Шоколадный паж (Данилова) - страница 20

Иногда, смертельно уставшая и больная после изнурительной ночи, Вера наутро, глядя на себя в зеркало и вспоминая подробности последних десяти часов, рыдала до одури, до икоты, до тошноты, не в силах остановиться. У нее начинался истерический припадок, во время которого она хлестала себя по щекам, по оскверненным губам, щипала бедра и царапала грудь – до того она ненавидела себя, продававшуюся зажравшимся мужикам почти задаром, ублажая их своим унижением. В такие минуты она проникалась ко всем своим клиентам таким отвращением, что, будь у нее возможность выплеснуть ее на одного из них, мужчина захлебнулся бы ядом ее злобы и ненависти. Ни ароматические ванны, ни кремы и мази, ничто, казалось, не могло вытравить с ее кожи, словно намертво покрытой липкой смазкой, специфический запах мужских тел. И вот чтобы выбраться из этой смердящей жижи своих ощущений и воспоминаний, Вера звонила своей единственной близкой подруге – Любе Гороховой и напрашивалась к ней в гости. Люба, ровным счетом ничего не делая и не обладая никакими сверхъестественными способностями, очень быстро приводила ее в чувство, и от нее Вера уходила уже другим, обновленным человеком. И секрет подобных визитов был настолько прост, что, расскажи Вера кому об этом откровенно, ее мало кто понял бы. А дело было в том, что Вере важно было почувствовать рядом с собой существо более ущербное и униженное, нежели она сама. Даже несмотря на то, что сама Люба об этом и не подозревала.

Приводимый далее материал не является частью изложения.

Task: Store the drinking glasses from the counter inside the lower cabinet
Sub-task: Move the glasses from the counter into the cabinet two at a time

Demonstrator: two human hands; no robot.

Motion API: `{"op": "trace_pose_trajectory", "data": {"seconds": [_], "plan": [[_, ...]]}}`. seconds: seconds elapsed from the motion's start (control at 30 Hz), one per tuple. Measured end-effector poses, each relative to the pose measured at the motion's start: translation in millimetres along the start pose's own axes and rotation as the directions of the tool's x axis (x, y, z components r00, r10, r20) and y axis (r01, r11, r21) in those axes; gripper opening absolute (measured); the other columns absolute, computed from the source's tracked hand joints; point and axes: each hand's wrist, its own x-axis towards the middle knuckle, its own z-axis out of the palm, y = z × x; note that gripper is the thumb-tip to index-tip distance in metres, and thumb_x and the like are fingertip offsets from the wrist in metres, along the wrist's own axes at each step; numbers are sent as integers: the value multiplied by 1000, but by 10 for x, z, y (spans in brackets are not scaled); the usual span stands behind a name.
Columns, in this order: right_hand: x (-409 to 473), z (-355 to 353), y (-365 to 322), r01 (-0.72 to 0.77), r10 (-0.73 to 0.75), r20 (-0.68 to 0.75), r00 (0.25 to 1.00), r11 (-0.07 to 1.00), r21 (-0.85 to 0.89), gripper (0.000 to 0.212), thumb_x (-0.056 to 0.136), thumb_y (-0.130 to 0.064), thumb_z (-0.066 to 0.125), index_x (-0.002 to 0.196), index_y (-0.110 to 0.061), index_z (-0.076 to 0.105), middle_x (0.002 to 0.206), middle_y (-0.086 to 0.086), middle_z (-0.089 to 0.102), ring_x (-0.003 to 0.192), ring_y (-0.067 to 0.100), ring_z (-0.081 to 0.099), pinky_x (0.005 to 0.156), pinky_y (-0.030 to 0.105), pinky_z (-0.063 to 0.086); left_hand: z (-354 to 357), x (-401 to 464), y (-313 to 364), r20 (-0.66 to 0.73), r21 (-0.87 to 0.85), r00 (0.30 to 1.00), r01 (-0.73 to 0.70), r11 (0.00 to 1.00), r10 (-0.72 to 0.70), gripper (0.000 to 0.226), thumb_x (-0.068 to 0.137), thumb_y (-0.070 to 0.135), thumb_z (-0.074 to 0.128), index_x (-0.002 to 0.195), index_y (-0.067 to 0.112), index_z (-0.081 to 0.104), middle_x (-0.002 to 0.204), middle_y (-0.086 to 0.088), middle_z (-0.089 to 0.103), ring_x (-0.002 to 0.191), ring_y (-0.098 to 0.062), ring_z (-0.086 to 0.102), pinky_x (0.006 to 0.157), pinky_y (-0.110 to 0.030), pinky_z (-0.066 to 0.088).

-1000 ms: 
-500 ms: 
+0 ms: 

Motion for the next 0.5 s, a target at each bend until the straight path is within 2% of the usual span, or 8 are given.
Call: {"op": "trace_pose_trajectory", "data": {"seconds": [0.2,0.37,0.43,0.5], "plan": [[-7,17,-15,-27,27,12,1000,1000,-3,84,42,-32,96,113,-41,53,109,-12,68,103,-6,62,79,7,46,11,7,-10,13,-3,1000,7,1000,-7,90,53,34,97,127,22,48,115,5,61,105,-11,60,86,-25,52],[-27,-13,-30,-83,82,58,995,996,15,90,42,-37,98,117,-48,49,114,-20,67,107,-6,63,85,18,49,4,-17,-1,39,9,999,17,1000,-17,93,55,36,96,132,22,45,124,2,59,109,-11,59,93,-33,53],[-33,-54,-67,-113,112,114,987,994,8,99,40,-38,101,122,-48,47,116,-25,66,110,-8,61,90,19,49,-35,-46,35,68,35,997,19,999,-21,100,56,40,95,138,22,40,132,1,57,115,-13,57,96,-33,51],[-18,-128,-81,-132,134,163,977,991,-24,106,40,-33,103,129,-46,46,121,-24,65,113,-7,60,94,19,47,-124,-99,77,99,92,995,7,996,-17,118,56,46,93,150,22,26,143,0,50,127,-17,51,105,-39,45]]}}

Люба Горохова зарабатывала себе на жизнь тем, что убирала в чужих домах и, если представлялся случай, удовлетворяла половые инстинкты как хозяев, так и их гостей. Но делала это за дешевые подарки – за банку крема, бутылку вина, коробку конфет. Люба, приехавшая в Саратов из Перелюба, вот уже более пяти лет снимала комнатку у пенсионерки Елены Андреевны и никогда даже не мечтала о том, чтобы приобрести себе в городе собственный угол.

Она относилась к той породе людей, которые четко знают свое место в этом мире.

Люба была уверена, что бог создал ее и подарил ей жизнь лишь для того, чтобы она мыла полы, стояла у плиты и удовлетворяла мужчин. И радовалась каждому рублю как ребенок. Вера и познакомилась-то с Любой как с домработницей, которую ей порекомендовал один из ее клиентов. И если поначалу Вера испытывала к этой совсем чужой ей деревенской девушке с рыжими волосами и лицом, усыпанным коричневыми веснушками, лишь презрение, то постепенно в ее душе появилось чувство, похожее на родственное. Так тепло она могла бы относиться, скажем, к своей сестре, которой у нее никогда не было. Ей нравилось, что Люба выкладывается на работе и считает это нормой. Иногда, следя за тем, как она моет полы или вытирает пыль, она испытывала приятное и какое-то зудящее чувство, переходящее в блаженное оцепенение. Люба водила влажной тряпкой по паркету, а Вере казалось, что эта симпатичная рыжуля поглаживает ей спину между лопатками. Быть может, это происходило оттого, что Люба от природы была наделена плавными движениями и была ласковым, мягким и добрым человеком. И хотя Люба проработала у Веры недолго, всего-то месяц (она отказалась от домработницы в принципе, чтобы не сковывать себя в ее присутствии в телефонных разговорах и не отказывать клиентам в дневное время), это не помешало им в дальнейшем перезваниваться, видеться, дружить. Вере доставляло удовольствие подкармливать Любу, дарить ей свои вещи и даже одалживать деньги. На фоне Любы жизнь Веры представлялась совсем в другом свете; присутствие в ее жизни такой удивительно неприхотливой девушки возвышало ее в собственных глазах и поднимало на уровень эдакой удачливой городской богатенькой барыньки, ведшей вольную и сладкую жизнь. Такой ее воспринимала Люба, и такой бы хотела видеть себя и сама Вера.